What to produce: Each line of the data below that contains "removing" must be copied.

Material provided:
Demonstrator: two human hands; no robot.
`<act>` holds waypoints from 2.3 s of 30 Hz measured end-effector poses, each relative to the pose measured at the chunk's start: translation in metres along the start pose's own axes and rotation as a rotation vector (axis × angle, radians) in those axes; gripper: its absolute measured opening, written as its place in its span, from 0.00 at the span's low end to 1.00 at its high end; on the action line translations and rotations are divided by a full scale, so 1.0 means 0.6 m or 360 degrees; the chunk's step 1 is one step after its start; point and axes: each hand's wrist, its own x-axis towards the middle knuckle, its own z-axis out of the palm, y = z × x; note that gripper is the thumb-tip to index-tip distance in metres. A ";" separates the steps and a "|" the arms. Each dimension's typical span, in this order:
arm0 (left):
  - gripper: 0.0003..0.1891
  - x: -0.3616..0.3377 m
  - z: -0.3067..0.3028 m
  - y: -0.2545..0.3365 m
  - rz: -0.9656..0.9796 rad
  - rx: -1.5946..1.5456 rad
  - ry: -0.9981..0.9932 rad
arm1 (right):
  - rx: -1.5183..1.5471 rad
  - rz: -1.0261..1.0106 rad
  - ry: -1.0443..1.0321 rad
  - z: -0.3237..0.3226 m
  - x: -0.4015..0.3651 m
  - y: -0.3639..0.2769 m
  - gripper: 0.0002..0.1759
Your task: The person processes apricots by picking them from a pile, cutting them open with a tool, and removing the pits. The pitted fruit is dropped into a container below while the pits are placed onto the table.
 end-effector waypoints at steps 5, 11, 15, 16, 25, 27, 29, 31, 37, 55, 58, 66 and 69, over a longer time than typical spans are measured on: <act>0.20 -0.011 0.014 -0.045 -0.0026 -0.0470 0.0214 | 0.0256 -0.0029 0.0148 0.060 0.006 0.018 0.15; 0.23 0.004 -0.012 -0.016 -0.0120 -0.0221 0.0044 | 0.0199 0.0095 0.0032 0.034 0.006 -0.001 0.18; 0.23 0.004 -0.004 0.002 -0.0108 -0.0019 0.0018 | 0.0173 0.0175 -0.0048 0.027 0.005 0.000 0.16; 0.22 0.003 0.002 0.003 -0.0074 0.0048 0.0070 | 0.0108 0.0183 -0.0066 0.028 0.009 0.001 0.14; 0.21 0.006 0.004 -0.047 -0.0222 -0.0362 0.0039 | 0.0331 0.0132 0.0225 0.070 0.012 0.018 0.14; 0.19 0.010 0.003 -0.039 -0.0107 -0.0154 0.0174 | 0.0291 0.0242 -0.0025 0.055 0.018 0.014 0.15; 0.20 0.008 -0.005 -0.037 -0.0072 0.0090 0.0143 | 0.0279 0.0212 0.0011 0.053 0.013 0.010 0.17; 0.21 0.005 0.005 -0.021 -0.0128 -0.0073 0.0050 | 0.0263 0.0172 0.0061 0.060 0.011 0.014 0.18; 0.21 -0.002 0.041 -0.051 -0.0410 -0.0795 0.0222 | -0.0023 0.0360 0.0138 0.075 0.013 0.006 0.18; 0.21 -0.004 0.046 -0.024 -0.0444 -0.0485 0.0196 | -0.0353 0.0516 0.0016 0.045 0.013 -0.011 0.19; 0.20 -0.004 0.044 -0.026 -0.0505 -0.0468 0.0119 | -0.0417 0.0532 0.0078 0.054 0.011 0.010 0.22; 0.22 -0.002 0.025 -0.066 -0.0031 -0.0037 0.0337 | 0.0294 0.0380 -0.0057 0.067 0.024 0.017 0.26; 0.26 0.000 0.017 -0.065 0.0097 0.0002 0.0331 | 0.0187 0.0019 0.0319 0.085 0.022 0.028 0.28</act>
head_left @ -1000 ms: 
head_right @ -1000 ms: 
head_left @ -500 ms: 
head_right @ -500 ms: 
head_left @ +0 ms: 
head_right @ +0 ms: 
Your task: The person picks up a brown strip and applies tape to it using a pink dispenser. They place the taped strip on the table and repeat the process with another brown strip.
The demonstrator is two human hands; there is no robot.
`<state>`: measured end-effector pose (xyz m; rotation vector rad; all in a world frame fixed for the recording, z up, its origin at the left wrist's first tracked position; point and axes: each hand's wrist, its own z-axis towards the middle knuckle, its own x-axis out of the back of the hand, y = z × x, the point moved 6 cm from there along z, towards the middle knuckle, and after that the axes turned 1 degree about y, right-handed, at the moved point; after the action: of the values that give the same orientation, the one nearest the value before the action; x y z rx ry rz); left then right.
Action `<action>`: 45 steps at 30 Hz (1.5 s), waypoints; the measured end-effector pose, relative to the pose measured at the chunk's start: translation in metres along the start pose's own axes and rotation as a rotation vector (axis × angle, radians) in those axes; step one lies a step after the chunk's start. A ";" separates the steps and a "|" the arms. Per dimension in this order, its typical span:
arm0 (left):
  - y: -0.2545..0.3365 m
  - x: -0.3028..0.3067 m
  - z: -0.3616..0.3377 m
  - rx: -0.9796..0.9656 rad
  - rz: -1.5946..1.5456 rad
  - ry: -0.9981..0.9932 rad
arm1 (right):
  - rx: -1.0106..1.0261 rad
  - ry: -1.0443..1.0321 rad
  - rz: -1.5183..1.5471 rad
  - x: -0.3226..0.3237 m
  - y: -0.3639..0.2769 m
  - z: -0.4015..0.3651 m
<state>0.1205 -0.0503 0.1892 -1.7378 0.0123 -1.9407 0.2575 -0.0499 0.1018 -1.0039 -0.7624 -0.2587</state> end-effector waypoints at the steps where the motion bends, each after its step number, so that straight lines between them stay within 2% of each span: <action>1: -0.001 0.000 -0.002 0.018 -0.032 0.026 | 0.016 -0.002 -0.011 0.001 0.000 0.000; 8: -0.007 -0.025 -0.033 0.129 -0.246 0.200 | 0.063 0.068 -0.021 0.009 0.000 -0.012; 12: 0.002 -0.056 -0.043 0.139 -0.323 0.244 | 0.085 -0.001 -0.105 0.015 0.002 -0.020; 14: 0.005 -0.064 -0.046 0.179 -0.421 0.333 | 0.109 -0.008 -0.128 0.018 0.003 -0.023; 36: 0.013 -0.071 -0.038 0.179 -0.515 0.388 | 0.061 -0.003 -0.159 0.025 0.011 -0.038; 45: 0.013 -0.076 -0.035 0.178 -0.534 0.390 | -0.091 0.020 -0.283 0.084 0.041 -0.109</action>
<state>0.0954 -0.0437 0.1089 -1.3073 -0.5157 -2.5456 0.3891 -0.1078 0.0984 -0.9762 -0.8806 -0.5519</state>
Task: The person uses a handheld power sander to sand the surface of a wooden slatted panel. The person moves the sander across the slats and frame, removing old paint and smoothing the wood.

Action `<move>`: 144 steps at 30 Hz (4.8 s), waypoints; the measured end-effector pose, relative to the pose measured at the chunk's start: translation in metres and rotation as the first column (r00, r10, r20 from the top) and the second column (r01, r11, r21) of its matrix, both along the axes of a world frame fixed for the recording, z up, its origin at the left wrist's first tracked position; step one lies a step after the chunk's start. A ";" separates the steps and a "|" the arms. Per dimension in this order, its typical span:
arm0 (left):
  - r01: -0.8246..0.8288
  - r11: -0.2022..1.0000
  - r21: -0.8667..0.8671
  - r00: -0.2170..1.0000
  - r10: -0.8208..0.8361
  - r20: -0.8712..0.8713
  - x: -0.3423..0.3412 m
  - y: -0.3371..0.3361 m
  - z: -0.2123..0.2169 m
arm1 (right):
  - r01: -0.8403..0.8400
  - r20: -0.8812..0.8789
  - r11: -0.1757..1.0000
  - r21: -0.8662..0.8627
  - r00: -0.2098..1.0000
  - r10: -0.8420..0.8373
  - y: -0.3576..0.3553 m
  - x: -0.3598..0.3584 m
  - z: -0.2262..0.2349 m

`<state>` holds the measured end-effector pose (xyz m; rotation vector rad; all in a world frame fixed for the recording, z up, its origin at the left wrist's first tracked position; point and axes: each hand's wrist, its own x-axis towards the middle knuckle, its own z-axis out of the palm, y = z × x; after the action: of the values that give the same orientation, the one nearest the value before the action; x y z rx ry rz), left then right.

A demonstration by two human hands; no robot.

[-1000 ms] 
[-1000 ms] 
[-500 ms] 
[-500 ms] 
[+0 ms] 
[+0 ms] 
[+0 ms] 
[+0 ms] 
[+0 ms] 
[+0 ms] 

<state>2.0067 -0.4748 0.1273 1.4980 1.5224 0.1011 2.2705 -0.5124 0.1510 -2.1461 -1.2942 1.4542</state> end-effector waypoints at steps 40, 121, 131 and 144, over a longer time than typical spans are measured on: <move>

Task output:
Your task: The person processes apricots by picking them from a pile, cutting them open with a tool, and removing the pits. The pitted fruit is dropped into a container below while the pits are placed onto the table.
Task: The person uses a handheld power sander to sand the surface of a wooden slatted panel. The person moves the sander across the slats and frame, removing old paint and smoothing the wood.

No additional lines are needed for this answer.